Several families at the event have relatives living in the affected areas, Hernandez Juarez said. Out of respect for their privacy, she said she would rather let them decide whether to share their own stories publicly.
More than a prayer service
The evening leaned as much on presence as on supplies. For about an hour, families prayed, reflected and sang, many bringing photos of loved ones and laying white roses beside a cross as a sign of hope. They prayed for the dead, for those still waiting on word of missing relatives, for first responders and for everyone caught in the disaster.

Hernandez Juarez described the mood as emotional but hopeful, full of tears, hugs and quiet. People from many backgrounds turned out to stand with their Venezuelan neighbors, she said — a reminder that “compassion has no borders.”
From prayer to action
Organizers also collected emergency supplies. Community members brought hygiene products, diapers, baby formula, adult care items, first-aid kits and nonperishable food.

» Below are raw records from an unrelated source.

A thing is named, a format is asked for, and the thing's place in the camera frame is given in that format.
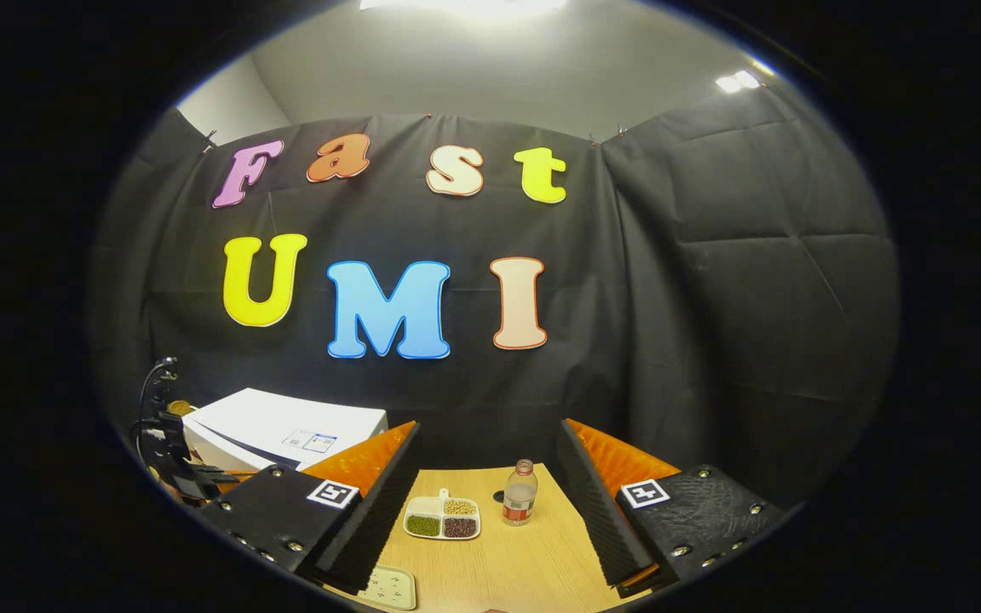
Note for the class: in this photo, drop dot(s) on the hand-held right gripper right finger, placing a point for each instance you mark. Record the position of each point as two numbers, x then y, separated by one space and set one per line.
601 511

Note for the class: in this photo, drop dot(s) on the white microwave oven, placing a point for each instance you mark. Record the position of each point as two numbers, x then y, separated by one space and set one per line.
286 417

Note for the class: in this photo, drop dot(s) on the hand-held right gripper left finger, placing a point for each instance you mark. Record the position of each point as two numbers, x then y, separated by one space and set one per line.
380 511

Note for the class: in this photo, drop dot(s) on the large ceiling light panel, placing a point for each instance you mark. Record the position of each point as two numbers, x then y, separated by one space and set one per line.
465 7

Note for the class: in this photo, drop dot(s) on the clear bottle with red label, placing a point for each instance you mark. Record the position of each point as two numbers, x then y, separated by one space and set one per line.
520 502

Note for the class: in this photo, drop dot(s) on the divided dish of beans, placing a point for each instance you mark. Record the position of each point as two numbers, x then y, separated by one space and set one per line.
441 515

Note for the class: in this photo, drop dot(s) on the pale green rectangular plate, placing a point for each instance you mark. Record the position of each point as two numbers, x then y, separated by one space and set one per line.
392 587

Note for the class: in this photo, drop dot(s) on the black backdrop cloth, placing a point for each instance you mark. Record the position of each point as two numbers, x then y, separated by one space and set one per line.
712 298

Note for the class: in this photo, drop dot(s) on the small ceiling light panel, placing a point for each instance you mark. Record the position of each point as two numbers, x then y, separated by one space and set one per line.
739 81

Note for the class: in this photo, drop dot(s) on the brown bread slice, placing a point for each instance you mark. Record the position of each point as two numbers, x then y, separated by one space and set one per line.
179 408

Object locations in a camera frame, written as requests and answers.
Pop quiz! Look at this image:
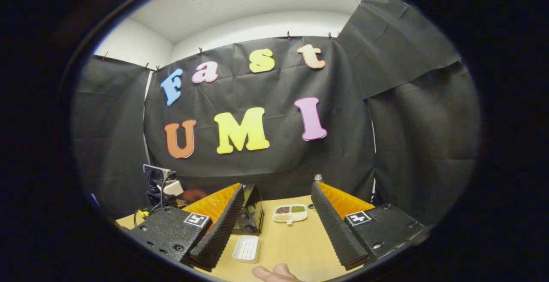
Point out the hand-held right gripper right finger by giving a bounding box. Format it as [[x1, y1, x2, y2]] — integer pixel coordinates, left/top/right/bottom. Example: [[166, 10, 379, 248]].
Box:
[[311, 180, 425, 271]]

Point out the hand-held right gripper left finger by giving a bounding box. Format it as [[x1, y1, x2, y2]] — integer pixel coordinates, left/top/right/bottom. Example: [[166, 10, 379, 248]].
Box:
[[127, 183, 245, 273]]

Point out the black electric oven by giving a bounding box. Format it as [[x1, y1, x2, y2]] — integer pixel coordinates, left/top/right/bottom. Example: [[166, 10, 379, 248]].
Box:
[[178, 183, 265, 236]]

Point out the small white plastic tray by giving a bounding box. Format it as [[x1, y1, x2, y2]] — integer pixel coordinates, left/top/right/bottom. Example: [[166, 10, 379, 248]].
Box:
[[232, 235, 261, 264]]

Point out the white sectioned spice plate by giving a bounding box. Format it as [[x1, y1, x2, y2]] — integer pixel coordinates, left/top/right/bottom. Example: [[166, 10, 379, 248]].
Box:
[[273, 204, 308, 226]]

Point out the clear water bottle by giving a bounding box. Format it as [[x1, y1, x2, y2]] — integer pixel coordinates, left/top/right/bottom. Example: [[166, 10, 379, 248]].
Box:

The needs remain urgent, Hernandez Juarez said, especially medical supplies, baby formula, diapers, blankets, first-aid kits and cleaning supplies. Aid groups inside Venezuela report the same. Project HOPE, which has worked in the country for years, found in a recent survey that 71% of the health centers it assessed need medications such as antibiotics, respiratory drugs and IV fluids.
Andrea Ng of An Atlas Transport LLC is coordinating collection and shipping locally, working with community partners to move donations through established relief channels. Hispanohablantes itself isn’t a humanitarian organization, Hernandez Juarez noted — it works as a bridge, connecting volunteers, drop-off sites and vetted groups.
That careful coordination matters. The U.S. State Department advises that unsolicited shipments can overwhelm relief efforts unless requested by organizations already operating on the ground. Hernandez said organizers adjusted their collection accordingly, asking donors to prioritize medications, first-aid supplies and pet food after learning clothing donations were already abundant.
What the night meant
Watching neighbors hold each other, cry and pray reminded Hernandez Juarez why community matters. Leaders, organizations, volunteers and residents all turned out for one reason, she said: to remind Venezuelan families they’re loved.
The Frisco effort is one piece of a far larger response. The U.N.’s International Organization for Migration estimates as many as 6.8 million people could be affected by the quakes, and a U.N. humanitarian spokesperson said the relief effort is moving “very fast and at scale,” calling it “a very human impulse, to help.”
How to help
Donations and volunteers are still welcome at designated collection sites. Hispanohablantes has also built a bilingual resource hub, Nuestra Comunidad Está con Venezuela, listing drop-off locations, upcoming events and trusted relief organizations. The group is clear that it doesn’t collect or manage money, instead pointing donors to vetted groups like World Central Kitchen, Direct Relief, UNICEF and the International Federation of Red Cross and Red Crescent Societies for those who want to give financially.

For Hernandez Juarez, one moment outlasts all the logistics — when everyone joined hands to pray.
“I looked around and saw children, parents, students, community leaders, volunteers, and neighbors standing together,” she said. “I tried to hold back my tears, but I couldn’t. Sometimes the greatest gift we can offer someone is simply to stand beside them and let them know they are not alone.”